Sin palabras
Alejandro Diep Montiel
Acostumbro planear las cosas y me gusta la puntualidad. Mi boda, sin embargo, empezó tarde, lo que ocasionó que me estresara. Los minutos que teníamos para llegar al casamiento por lo civil se consumían con cada foto que nos tomábamos fuera de la iglesia.
Ella se veía hermosa con su vestido blanco, y darme cuenta de que viviríamos juntos me emocionaba, pero también aumentaba mis nervios. Quería que todo marchara sin contratiempos. Tuvimos que salir apresurados al salón de fiestas, pues los invitados ya estaban esperándonos para que se iniciara la ceremonia.

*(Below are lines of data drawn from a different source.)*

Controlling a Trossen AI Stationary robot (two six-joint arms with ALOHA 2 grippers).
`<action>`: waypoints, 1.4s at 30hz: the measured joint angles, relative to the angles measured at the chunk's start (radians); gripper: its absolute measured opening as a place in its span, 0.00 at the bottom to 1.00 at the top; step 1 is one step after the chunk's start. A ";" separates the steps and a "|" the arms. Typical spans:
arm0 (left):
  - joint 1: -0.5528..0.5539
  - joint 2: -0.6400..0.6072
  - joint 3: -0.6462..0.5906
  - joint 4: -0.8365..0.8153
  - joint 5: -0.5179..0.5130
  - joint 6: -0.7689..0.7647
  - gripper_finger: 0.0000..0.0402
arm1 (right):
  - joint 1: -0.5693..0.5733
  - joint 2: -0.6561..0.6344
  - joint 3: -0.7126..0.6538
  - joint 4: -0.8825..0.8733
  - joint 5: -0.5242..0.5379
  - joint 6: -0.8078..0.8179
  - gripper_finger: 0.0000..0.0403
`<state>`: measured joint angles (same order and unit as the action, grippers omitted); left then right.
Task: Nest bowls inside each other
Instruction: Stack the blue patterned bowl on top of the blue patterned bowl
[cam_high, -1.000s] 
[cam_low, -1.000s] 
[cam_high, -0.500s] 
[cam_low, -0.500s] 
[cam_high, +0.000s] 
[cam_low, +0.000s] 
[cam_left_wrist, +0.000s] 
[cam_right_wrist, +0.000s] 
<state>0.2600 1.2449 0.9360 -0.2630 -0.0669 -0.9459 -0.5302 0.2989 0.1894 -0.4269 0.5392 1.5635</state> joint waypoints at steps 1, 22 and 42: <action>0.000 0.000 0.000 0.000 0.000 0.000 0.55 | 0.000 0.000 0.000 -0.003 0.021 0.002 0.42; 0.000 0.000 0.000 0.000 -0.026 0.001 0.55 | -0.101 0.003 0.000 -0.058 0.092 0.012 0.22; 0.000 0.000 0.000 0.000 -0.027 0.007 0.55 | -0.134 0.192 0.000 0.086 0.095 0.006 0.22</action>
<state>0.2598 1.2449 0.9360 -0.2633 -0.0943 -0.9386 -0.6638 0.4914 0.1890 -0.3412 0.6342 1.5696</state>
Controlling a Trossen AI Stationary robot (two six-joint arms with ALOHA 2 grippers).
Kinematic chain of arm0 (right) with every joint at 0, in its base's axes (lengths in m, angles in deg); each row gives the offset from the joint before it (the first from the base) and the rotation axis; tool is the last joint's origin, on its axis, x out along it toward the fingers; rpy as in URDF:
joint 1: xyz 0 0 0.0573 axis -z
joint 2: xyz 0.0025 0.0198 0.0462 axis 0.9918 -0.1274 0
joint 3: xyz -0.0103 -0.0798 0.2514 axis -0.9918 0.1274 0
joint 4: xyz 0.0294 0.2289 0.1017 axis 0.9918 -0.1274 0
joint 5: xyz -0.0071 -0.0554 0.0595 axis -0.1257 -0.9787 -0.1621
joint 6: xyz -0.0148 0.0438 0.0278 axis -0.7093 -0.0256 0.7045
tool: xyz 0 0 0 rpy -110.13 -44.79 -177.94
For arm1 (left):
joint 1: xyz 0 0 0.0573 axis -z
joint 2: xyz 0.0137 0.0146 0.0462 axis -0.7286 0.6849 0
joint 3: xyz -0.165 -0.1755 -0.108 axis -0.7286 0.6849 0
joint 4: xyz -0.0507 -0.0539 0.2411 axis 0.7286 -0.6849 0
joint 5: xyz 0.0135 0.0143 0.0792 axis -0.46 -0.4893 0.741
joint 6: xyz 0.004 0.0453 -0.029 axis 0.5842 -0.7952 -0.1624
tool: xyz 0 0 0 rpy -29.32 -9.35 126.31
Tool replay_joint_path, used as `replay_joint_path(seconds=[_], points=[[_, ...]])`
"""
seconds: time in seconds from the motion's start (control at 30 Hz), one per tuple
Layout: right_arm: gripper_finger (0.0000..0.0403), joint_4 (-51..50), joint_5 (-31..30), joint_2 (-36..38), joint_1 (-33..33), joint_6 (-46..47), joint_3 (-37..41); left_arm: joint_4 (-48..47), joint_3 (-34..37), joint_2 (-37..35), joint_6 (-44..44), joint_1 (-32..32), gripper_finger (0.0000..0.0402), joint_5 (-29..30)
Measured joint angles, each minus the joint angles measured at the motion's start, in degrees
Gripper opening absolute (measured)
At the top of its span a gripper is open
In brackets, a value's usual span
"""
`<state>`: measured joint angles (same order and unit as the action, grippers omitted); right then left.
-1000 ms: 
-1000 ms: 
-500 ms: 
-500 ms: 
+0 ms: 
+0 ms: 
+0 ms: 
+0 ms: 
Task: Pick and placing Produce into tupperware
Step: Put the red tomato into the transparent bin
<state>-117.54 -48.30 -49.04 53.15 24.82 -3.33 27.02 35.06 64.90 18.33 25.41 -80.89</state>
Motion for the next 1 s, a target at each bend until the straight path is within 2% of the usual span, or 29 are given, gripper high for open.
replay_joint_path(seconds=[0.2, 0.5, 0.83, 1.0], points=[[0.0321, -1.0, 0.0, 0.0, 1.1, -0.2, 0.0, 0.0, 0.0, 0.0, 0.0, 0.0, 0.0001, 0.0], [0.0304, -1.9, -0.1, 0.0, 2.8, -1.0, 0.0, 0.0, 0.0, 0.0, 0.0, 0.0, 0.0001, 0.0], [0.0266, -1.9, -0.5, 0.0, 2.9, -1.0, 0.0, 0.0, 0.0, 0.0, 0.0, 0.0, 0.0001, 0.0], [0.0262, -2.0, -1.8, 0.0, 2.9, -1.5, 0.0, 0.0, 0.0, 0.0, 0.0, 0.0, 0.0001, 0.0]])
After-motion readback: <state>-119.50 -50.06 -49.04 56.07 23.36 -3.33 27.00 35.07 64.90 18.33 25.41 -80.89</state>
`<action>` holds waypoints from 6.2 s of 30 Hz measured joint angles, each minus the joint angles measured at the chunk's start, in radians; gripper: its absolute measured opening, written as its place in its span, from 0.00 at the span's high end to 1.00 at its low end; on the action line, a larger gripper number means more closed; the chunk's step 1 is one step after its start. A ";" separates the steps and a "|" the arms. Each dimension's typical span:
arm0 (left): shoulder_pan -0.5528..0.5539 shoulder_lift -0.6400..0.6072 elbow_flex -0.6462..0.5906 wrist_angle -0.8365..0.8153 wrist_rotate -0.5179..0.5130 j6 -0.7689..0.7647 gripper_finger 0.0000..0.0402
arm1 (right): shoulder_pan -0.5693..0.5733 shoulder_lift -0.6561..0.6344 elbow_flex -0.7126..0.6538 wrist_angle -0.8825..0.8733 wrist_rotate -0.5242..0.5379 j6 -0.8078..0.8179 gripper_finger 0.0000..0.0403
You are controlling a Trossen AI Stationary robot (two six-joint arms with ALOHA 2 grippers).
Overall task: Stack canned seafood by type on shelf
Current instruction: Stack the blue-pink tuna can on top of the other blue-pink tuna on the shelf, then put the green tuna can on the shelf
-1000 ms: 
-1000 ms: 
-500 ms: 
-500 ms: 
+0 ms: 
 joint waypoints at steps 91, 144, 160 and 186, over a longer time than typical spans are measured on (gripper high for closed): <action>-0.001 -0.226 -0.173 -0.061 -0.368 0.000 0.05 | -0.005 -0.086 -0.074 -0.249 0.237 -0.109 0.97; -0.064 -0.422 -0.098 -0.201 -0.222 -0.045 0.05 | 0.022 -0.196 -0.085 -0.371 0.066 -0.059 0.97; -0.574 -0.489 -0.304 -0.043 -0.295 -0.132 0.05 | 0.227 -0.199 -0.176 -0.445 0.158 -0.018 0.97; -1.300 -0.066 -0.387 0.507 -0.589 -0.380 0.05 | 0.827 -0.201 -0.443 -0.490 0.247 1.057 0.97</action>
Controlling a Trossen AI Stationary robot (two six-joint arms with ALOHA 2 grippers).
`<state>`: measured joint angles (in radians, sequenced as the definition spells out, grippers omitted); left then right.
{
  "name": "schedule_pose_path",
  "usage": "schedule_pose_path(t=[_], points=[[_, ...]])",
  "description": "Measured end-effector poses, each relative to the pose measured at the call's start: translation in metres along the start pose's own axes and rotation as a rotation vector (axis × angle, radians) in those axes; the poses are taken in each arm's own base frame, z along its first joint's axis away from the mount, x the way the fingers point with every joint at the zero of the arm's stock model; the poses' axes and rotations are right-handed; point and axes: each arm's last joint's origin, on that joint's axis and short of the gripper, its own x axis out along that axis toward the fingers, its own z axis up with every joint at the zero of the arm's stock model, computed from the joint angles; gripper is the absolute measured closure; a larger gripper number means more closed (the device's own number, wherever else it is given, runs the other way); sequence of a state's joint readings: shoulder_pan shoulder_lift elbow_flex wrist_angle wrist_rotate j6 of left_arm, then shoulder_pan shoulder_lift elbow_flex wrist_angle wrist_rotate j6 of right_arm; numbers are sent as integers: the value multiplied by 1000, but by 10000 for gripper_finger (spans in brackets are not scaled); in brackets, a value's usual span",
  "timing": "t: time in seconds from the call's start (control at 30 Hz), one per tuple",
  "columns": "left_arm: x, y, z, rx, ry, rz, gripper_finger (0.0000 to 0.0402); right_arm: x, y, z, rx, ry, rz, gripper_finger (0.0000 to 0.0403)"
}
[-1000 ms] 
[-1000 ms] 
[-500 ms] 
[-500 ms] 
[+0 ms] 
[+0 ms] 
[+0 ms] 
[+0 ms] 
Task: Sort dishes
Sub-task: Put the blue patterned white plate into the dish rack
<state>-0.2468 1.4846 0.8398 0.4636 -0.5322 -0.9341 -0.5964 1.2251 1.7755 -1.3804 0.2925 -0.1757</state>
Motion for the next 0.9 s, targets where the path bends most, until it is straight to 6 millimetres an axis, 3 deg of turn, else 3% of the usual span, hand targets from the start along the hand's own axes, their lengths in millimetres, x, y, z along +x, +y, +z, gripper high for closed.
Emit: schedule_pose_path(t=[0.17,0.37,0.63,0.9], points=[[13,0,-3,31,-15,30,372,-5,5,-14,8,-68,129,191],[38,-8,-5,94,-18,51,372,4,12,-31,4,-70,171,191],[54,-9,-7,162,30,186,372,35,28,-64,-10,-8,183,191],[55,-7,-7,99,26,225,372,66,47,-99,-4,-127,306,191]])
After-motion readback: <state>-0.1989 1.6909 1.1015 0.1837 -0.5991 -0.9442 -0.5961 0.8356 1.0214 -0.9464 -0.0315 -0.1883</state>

Siempre he sido tímido y de poco diálogo, por lo que me sorprendí cuando, después de firmar el acta, el juez me pidió que le dedicara algunas palabras a mi esposa. Jamás había visto esto en las bodas. El abogado solo se ocupaba de sus asuntos, pronunciaba algún discurso y terminaba el acto.
Simplemente, me tomó desprevenido. Mis ideas se esfumaron y lo único que atiné a decir fue “¡Felicidades!”. Los asistentes soltaron la carcajada y yo seguía sin que se me ocurriera algo adecuado para la ocasión. Mi madre, quien tiene un vocabulario más extenso, me susurró algunas frases que yo repetí al micrófono.
Me habría gustado decirle algo mejor, expresarle cuánto la amaba y que anhelaba vivir con ella. Incluso, recitar alguna canción de esas que salen del alma. No pude hacerlo en ese momento, y por eso me encargo de demostrárselo, cada día, sin palabras.